*What to work on*:
In the listing that follows, locate the line containing "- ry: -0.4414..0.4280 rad" and the line containing "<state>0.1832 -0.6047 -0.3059". Retype exactly those two lines and every line between them, and nothing more.

*Information supplied*:
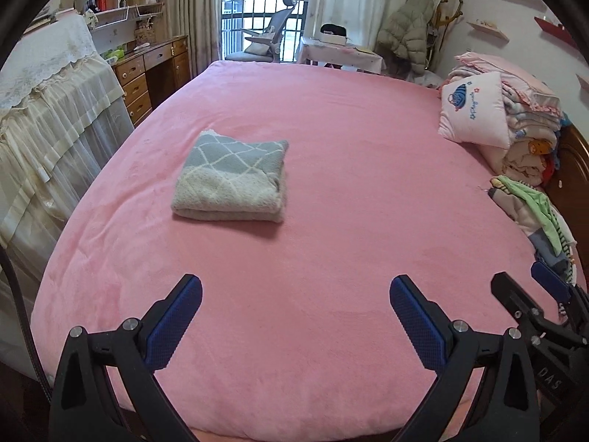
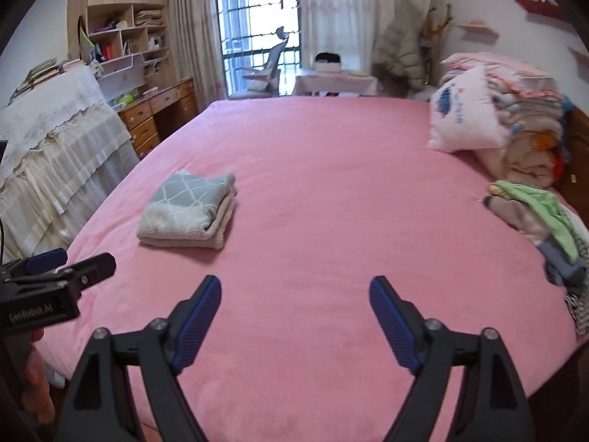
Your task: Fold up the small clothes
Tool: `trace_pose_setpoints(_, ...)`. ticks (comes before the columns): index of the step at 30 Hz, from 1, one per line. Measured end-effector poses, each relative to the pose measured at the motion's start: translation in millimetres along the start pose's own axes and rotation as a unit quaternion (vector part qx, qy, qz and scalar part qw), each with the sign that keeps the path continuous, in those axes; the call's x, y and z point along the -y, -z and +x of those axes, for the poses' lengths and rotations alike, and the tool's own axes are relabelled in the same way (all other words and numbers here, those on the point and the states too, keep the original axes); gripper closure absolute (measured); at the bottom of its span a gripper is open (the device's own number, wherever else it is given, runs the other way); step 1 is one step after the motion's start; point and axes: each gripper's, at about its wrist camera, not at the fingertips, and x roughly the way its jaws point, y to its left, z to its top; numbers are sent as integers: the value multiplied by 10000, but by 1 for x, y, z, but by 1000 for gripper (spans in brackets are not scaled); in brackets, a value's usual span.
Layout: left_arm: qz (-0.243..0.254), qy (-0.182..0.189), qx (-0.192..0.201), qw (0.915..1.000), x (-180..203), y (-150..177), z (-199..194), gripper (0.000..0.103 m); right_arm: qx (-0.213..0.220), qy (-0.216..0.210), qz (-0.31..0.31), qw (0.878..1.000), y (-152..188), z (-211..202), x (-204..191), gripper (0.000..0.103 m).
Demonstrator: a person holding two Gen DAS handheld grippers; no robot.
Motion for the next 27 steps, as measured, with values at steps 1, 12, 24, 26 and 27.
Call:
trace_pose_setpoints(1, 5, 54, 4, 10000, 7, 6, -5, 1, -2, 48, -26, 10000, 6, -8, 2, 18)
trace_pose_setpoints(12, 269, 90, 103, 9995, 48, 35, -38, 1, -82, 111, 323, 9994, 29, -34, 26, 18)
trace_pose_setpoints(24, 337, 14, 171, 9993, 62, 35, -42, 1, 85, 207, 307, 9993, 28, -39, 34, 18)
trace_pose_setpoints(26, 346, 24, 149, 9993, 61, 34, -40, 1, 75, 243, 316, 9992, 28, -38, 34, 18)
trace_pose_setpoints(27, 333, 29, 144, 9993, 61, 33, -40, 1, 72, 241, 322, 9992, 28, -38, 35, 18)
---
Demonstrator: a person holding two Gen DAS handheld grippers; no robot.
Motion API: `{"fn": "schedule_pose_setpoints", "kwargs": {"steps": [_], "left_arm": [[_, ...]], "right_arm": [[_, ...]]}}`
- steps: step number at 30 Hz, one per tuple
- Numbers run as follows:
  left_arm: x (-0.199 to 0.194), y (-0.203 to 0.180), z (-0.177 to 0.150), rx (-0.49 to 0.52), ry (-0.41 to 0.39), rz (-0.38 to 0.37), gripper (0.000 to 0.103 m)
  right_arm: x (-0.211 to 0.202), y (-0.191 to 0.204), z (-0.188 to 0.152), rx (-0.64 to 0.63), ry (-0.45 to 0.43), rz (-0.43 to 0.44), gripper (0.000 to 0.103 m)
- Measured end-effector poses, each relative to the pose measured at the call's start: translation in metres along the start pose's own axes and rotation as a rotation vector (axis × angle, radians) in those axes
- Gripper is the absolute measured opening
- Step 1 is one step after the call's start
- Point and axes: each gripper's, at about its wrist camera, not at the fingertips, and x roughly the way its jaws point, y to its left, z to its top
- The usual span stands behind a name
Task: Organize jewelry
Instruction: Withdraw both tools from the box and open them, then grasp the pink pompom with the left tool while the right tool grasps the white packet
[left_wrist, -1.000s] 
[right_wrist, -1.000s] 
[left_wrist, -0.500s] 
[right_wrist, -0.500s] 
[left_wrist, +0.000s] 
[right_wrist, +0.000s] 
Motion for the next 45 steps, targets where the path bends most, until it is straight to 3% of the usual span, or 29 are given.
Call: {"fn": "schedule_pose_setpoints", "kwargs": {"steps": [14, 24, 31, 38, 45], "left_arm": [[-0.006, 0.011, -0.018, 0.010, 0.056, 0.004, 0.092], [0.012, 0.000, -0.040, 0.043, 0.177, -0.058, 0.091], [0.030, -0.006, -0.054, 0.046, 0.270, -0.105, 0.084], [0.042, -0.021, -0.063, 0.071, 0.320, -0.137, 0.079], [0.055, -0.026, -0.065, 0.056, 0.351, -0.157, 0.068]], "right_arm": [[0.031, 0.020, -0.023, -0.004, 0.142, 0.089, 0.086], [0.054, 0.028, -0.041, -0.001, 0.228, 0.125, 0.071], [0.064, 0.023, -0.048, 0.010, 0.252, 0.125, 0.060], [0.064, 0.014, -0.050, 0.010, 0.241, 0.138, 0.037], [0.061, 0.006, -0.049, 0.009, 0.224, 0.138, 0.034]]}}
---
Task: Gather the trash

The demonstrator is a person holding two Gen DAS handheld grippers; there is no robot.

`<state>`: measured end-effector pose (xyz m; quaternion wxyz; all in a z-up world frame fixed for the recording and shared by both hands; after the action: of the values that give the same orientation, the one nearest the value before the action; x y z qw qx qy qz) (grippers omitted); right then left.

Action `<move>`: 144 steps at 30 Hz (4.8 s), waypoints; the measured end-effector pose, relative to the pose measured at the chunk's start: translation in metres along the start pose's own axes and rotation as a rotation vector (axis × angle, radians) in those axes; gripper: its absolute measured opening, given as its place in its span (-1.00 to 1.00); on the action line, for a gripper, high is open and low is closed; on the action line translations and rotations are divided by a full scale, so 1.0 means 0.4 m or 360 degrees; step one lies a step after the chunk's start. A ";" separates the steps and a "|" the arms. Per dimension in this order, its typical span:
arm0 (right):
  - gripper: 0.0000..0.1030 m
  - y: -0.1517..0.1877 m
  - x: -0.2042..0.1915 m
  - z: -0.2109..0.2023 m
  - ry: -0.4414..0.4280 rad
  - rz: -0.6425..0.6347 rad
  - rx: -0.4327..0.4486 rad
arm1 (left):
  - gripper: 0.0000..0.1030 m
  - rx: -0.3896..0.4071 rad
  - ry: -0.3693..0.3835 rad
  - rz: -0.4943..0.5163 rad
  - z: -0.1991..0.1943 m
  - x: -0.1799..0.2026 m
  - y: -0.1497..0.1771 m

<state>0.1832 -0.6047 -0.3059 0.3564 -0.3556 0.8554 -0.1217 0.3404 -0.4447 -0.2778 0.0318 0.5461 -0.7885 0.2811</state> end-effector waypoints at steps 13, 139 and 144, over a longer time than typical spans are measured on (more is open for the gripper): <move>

*Response*:
  - ry: -0.4414..0.4280 rad
  - rz: -0.6425..0.6347 rad
  - rx: -0.4327..0.4486 rad
arm1 (left):
  - gripper: 0.0000..0.1030 m
  - rx: -0.3896..0.4071 rad
  - ry: -0.3693..0.3835 rad
  - rz: -0.4943..0.5163 rad
  - z: -0.1991..0.1943 m
  - x: -0.1799..0.2026 m
  - y: -0.1497..0.1771 m

<state>0.1832 -0.6047 -0.3059 0.3564 -0.3556 0.8554 -0.1217 0.3404 -0.4447 -0.2778 0.0318 0.5461 -0.7885 0.2811</state> end-effector waypoints at steps 13, 139 and 144, over a longer time than typical spans are measured on (more is open for the gripper): <move>

The exercise requires nothing else.